Enfin, il ne faut pas non plus oublier l’importance grandissante de l’utilisateur et donc le patient/citoyen qui se soucie de plus en plus des données qui le concerne et spécialement celles de santé. Se limiter au cadre législatif c’est également faire fi des demandes des utilisateurs sur cette problématique.

Sur le sujet des données et de l’utilisation de celles-ci pour façonner la médecine de demain. Quel regard portez-vous sur les Start-up ? 

Dans tous les cas, mon regard pour les entrepreneurs qui essaient de faire bouger les lignes est bienveillant. Mon expérience avec les start-up me fait dire qu’elles peuvent être classées en deux grandes catégories. Celles ayant pour fondateurs ou associés des professionnels de santé de formation et celles ayant été créées par des personnes ayant suivi une formation autre.

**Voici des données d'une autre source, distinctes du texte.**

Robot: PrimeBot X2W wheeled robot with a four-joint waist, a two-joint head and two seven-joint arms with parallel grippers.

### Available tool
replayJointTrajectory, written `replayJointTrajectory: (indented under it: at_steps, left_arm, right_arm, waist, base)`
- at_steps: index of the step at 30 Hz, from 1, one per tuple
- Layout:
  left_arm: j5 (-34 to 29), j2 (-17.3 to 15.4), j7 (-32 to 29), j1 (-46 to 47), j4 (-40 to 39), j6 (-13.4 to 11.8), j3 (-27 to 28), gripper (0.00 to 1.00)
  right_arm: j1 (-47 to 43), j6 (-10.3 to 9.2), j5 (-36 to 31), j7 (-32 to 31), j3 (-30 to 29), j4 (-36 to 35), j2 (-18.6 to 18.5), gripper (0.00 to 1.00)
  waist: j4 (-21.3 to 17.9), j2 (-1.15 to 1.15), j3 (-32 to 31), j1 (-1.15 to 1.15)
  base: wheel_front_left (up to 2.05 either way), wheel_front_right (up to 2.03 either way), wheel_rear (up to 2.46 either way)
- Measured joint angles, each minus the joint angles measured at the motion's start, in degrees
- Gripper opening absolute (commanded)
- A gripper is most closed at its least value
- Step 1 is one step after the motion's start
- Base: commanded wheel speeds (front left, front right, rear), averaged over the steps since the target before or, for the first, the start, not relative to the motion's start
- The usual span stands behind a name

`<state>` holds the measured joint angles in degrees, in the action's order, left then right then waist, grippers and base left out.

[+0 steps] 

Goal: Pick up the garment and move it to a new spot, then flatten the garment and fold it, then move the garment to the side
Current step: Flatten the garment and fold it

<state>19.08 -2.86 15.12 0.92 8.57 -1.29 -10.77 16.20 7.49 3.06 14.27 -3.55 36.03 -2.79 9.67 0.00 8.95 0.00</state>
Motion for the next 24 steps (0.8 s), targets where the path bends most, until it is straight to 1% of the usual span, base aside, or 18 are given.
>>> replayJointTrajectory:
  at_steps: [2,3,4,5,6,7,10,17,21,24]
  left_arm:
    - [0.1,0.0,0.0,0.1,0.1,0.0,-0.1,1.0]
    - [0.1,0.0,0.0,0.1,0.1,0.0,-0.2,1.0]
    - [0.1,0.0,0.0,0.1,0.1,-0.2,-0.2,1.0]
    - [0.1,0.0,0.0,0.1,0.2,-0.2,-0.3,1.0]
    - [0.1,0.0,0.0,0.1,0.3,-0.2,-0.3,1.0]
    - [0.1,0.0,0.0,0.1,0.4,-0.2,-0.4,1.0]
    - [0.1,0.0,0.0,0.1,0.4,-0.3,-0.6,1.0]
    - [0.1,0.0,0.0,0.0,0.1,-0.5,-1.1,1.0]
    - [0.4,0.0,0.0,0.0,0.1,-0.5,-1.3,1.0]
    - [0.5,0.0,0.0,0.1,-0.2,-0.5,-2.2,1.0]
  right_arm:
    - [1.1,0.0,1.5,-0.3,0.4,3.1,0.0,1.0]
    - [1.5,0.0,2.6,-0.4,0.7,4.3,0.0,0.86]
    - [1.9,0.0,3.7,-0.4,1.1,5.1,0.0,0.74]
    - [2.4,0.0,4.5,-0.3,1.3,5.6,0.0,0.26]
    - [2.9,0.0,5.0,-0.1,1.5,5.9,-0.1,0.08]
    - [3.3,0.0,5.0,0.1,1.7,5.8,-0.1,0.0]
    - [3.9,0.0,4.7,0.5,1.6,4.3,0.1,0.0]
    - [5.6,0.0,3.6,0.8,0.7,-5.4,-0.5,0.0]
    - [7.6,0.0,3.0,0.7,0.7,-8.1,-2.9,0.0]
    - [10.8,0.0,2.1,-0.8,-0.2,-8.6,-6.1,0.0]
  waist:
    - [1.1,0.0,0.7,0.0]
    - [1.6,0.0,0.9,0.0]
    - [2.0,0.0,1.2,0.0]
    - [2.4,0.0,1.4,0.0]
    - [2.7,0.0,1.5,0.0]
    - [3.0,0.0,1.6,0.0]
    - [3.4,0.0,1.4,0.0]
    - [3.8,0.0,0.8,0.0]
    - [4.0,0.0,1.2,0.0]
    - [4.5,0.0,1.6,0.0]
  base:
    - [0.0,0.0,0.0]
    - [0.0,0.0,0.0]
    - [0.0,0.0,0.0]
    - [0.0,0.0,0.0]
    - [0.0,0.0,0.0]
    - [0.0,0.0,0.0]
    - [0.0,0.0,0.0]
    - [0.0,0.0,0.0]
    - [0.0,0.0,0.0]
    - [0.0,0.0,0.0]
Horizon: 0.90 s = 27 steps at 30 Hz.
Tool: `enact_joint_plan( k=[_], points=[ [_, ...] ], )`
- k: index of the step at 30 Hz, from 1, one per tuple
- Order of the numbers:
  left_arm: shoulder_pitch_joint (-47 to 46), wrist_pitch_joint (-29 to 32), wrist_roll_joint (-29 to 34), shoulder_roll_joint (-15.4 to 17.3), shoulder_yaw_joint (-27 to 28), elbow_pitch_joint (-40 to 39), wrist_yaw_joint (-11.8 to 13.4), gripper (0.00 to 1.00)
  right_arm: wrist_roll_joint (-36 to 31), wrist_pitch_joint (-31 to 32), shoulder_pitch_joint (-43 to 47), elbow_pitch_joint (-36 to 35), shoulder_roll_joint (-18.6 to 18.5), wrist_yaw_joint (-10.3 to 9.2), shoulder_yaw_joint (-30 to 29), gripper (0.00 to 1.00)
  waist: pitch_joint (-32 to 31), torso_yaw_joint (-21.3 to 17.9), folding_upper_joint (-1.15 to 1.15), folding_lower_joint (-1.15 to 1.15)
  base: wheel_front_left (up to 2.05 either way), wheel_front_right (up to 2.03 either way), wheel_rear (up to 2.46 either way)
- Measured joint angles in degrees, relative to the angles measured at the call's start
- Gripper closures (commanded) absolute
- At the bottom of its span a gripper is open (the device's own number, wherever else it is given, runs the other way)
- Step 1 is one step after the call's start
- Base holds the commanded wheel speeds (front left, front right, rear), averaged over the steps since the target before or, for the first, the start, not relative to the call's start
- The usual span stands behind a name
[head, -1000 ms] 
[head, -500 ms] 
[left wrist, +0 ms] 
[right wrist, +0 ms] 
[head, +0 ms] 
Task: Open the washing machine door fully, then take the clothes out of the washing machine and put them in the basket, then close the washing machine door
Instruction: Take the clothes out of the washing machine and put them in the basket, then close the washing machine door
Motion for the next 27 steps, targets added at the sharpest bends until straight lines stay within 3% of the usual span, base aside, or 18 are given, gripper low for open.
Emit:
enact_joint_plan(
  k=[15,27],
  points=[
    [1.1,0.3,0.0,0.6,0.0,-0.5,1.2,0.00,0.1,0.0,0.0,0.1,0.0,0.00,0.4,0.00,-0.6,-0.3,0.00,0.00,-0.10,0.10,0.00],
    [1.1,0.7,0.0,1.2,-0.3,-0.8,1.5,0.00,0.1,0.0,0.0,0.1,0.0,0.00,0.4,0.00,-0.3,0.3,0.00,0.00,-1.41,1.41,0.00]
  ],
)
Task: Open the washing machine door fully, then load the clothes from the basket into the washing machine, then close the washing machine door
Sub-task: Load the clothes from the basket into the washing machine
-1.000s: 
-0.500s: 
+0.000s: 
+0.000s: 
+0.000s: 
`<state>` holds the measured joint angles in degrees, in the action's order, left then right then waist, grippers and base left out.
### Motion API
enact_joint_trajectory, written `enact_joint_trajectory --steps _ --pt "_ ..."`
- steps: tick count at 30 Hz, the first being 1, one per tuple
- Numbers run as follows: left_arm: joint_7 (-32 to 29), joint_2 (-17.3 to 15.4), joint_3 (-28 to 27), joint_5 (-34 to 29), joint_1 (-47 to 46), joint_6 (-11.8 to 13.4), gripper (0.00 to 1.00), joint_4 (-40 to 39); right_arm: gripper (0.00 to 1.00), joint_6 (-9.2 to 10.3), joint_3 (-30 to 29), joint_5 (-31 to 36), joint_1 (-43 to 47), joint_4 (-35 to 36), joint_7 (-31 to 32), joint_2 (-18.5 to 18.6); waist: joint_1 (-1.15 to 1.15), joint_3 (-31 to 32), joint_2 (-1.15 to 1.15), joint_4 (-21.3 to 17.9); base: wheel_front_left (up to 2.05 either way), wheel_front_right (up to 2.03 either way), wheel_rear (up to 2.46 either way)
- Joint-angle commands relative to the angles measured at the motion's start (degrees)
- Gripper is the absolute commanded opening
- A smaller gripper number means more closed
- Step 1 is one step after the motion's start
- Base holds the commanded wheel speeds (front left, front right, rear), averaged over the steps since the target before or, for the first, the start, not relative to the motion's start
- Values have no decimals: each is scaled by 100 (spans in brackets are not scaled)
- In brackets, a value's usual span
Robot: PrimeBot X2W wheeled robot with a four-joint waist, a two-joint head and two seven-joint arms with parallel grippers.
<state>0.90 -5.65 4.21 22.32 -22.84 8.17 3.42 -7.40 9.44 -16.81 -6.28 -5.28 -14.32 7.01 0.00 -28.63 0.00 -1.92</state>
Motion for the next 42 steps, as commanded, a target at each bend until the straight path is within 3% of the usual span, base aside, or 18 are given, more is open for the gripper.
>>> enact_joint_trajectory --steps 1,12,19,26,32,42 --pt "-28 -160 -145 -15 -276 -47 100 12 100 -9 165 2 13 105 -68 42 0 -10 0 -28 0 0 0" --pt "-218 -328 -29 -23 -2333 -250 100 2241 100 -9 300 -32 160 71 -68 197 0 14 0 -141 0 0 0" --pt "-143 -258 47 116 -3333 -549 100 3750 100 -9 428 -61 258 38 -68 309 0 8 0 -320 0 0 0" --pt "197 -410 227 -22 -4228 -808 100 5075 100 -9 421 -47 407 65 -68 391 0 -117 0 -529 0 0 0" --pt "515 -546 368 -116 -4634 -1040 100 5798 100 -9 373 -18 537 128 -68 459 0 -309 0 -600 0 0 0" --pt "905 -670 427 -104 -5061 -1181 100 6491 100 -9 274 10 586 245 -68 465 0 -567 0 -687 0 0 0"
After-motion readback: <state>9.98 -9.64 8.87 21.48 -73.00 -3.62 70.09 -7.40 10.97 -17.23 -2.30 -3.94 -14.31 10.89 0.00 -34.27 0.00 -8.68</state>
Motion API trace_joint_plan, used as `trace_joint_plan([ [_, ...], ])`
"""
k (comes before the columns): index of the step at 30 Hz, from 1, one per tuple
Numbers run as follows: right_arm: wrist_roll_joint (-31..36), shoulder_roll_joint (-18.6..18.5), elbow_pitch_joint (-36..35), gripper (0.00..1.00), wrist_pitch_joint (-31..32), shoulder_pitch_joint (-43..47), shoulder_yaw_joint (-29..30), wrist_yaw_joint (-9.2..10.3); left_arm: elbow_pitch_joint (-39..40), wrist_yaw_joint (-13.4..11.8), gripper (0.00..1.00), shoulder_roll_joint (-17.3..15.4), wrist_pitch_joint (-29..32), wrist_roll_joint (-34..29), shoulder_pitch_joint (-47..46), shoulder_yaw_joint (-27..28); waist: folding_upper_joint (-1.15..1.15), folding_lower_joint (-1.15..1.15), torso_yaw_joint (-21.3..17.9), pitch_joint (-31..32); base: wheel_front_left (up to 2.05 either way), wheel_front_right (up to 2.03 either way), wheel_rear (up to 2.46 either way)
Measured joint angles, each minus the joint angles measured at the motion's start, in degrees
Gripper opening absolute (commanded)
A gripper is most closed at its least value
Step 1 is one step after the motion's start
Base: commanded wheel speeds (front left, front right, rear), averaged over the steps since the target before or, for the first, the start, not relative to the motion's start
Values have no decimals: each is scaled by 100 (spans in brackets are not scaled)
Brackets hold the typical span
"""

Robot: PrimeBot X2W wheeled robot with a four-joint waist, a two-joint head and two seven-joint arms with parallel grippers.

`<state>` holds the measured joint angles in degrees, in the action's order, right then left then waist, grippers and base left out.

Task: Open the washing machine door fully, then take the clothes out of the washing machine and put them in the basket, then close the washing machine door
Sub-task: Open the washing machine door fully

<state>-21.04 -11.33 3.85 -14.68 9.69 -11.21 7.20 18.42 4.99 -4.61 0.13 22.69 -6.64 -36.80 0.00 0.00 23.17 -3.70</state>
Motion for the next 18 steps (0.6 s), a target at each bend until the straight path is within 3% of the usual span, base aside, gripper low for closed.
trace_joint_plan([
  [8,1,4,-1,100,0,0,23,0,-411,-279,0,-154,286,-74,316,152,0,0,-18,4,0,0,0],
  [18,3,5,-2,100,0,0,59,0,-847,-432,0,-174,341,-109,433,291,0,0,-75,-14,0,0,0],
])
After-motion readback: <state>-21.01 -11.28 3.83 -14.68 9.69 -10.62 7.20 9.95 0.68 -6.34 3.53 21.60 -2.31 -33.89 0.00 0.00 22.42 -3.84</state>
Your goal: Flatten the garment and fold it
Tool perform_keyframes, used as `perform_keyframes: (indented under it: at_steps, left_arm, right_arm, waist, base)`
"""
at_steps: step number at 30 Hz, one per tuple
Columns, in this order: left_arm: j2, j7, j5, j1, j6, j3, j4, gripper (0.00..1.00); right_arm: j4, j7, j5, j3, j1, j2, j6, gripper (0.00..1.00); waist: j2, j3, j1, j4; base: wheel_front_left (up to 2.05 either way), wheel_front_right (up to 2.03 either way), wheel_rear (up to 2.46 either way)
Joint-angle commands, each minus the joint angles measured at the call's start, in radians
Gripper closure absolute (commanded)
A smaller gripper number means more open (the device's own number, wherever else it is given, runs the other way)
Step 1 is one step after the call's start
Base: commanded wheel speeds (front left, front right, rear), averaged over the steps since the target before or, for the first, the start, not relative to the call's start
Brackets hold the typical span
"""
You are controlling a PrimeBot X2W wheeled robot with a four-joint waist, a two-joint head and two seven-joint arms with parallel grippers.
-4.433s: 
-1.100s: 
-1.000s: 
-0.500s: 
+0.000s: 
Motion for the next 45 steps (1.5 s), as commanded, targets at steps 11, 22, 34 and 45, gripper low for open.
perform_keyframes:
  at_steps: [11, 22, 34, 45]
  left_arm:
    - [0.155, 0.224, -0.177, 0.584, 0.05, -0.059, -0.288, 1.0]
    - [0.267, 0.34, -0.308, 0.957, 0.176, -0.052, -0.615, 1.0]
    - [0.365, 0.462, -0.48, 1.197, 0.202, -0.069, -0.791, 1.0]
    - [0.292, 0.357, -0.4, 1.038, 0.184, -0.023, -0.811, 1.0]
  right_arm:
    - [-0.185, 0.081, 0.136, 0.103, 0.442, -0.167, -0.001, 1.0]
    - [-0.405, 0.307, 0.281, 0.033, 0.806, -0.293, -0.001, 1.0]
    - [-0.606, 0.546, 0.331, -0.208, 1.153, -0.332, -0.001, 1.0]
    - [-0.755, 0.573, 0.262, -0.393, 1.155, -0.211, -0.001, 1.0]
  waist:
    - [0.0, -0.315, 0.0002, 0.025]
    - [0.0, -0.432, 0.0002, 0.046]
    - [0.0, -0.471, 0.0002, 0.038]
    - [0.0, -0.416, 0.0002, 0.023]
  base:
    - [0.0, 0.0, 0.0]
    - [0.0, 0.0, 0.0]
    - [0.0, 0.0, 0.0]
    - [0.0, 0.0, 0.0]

Les premiers ont la chance d’avoir été sensibilisées à l’utilisation des données dans leur cursus au travers des codes de déontologie mais ils n’ont pas forcément la compétence “numérique”.
Les autres ont la capacité à identifier très facilement les usages possibles à partir des données de santé mais ne se rendent pas toujours compte de la sensibilité des données en jeu. Dans ce cas là, le retour de bâton est parfois brutal lors des présentations aux professionnels de santé.  

Dans tous les cas, l’ensemble des start-up aujourd’hui doit être sensibilisé sur le sujet des données de santé pour espérer convaincre clients et usagers sur la pertinence de leur solution ou au moins son utilisabilité. 

Finalement tout va bien dans le meilleur des mondes dans le secteur de la santé ?

Un certain nombre de difficultés ont été identifiés et reste encore à surmonter. La première d’entre elles est la très grande diversité des types de logiciels, d’outils et de solutions qui existent au sein d’un Système d’Information de Santé. Cette multiplication d’acteurs et d’applications rend par exemple les travaux de supervision et de maintenance par la DSI d’un établissement de santé très complexes – ce qui peut dans le cas d’une cyberattaque être très compliqué en termes de détection et de fonctionnement en mode dégradé, sans parler de la “gestion de crise”.

Pour en revenir aux données, l’interopérabilité sémantique (et l’interopérabilité technique) sont l’autre principale difficulté du secteur. C’est un axe majeur d’amélioration fixé dans la feuille de route du “virage numérique”, appelé “MaSanté2022”, par le Ministère de la Santé qui s’est doté d’une Délégation ministérielle du Numérique en Santé (DNS).